* _What is expected_
Can you print the data exactly and leave out each image?

········

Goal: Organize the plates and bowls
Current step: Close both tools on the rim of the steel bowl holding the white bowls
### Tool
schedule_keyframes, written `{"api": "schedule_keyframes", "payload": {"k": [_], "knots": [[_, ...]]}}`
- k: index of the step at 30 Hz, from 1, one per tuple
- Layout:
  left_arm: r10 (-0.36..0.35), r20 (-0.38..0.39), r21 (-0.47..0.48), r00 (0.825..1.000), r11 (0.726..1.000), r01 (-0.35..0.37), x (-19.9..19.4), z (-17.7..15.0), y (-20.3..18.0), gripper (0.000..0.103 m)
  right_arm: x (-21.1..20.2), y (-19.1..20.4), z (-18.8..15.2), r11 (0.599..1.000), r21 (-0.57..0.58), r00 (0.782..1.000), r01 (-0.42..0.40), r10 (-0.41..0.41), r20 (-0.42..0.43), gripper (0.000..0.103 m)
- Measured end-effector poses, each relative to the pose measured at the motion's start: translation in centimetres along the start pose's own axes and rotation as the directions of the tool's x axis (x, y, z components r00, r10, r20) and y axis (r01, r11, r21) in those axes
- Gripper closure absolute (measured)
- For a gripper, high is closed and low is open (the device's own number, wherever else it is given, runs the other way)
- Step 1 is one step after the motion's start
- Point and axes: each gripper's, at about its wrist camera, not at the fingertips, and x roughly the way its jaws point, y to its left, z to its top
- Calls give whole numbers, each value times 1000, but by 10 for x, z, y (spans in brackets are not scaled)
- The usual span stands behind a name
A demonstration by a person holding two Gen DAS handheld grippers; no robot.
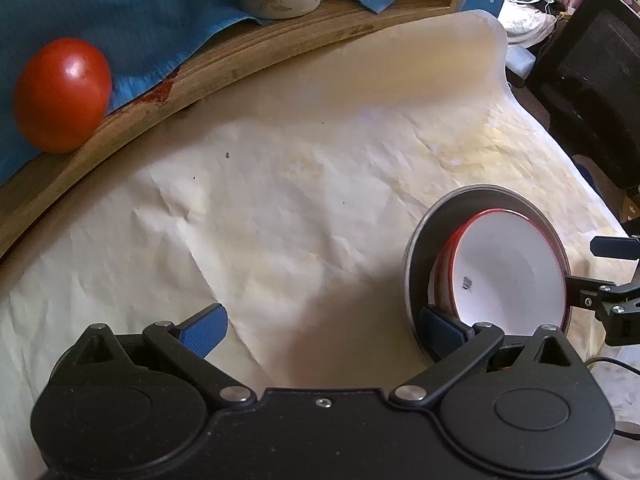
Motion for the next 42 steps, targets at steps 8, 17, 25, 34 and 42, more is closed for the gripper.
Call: {"api": "schedule_keyframes", "payload": {"k": [8,17,25,34,42], "knots": [[-3,-13,-14,1000,1000,3,6,1,3,1,6,-3,-1,1000,14,1000,-21,22,-8,0],[-11,-16,-26,1000,1000,11,11,1,4,1,8,-5,-4,999,27,999,-29,28,16,0],[-35,7,-33,999,999,35,7,-3,5,10,5,-5,-6,998,33,998,-58,57,35,11],[-167,21,-72,986,983,168,2,-5,6,52,1,-3,-8,994,50,994,-102,99,48,26],[-227,45,-109,973,967,231,3,-8,4,77,0,-6,-8,982,82,986,-168,165,36,43]]}}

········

* _Task response_
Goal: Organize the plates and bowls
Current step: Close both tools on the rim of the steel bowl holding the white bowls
### Tool
schedule_keyframes, written `{"api": "schedule_keyframes", "payload": {"k": [_], "knots": [[_, ...]]}}`
- k: index of the step at 30 Hz, from 1, one per tuple
- Layout:
  left_arm: r10 (-0.36..0.35), r20 (-0.38..0.39), r21 (-0.47..0.48), r00 (0.825..1.000), r11 (0.726..1.000), r01 (-0.35..0.37), x (-19.9..19.4), z (-17.7..15.0), y (-20.3..18.0), gripper (0.000..0.103 m)
  right_arm: x (-21.1..20.2), y (-19.1..20.4), z (-18.8..15.2), r11 (0.599..1.000), r21 (-0.57..0.58), r00 (0.782..1.000), r01 (-0.42..0.40), r10 (-0.41..0.41), r20 (-0.42..0.43), gripper (0.000..0.103 m)
- Measured end-effector poses, each relative to the pose measured at the motion's start: translation in centimetres along the start pose's own axes and rotation as the directions of the tool's x axis (x, y, z components r00, r10, r20) and y axis (r01, r11, r21) in those axes
- Gripper closure absolute (measured)
- For a gripper, high is closed and low is open (the device's own number, wherever else it is given, runs the other way)
- Step 1 is one step after the motion's start
- Point and axes: each gripper's, at about its wrist camera, not at the fingertips, and x roughly the way its jaws point, y to its left, z to its top
- Calls give whole numbers, each value times 1000, but by 10 for x, z, y (spans in brackets are not scaled)
- The usual span stands behind a name
A demonstration by a person holding two Gen DAS handheld grippers; no robot.
Motion for the next 42 steps, targets at steps 8, 17, 25, 34 and 42, more is closed for the gripper.
Call: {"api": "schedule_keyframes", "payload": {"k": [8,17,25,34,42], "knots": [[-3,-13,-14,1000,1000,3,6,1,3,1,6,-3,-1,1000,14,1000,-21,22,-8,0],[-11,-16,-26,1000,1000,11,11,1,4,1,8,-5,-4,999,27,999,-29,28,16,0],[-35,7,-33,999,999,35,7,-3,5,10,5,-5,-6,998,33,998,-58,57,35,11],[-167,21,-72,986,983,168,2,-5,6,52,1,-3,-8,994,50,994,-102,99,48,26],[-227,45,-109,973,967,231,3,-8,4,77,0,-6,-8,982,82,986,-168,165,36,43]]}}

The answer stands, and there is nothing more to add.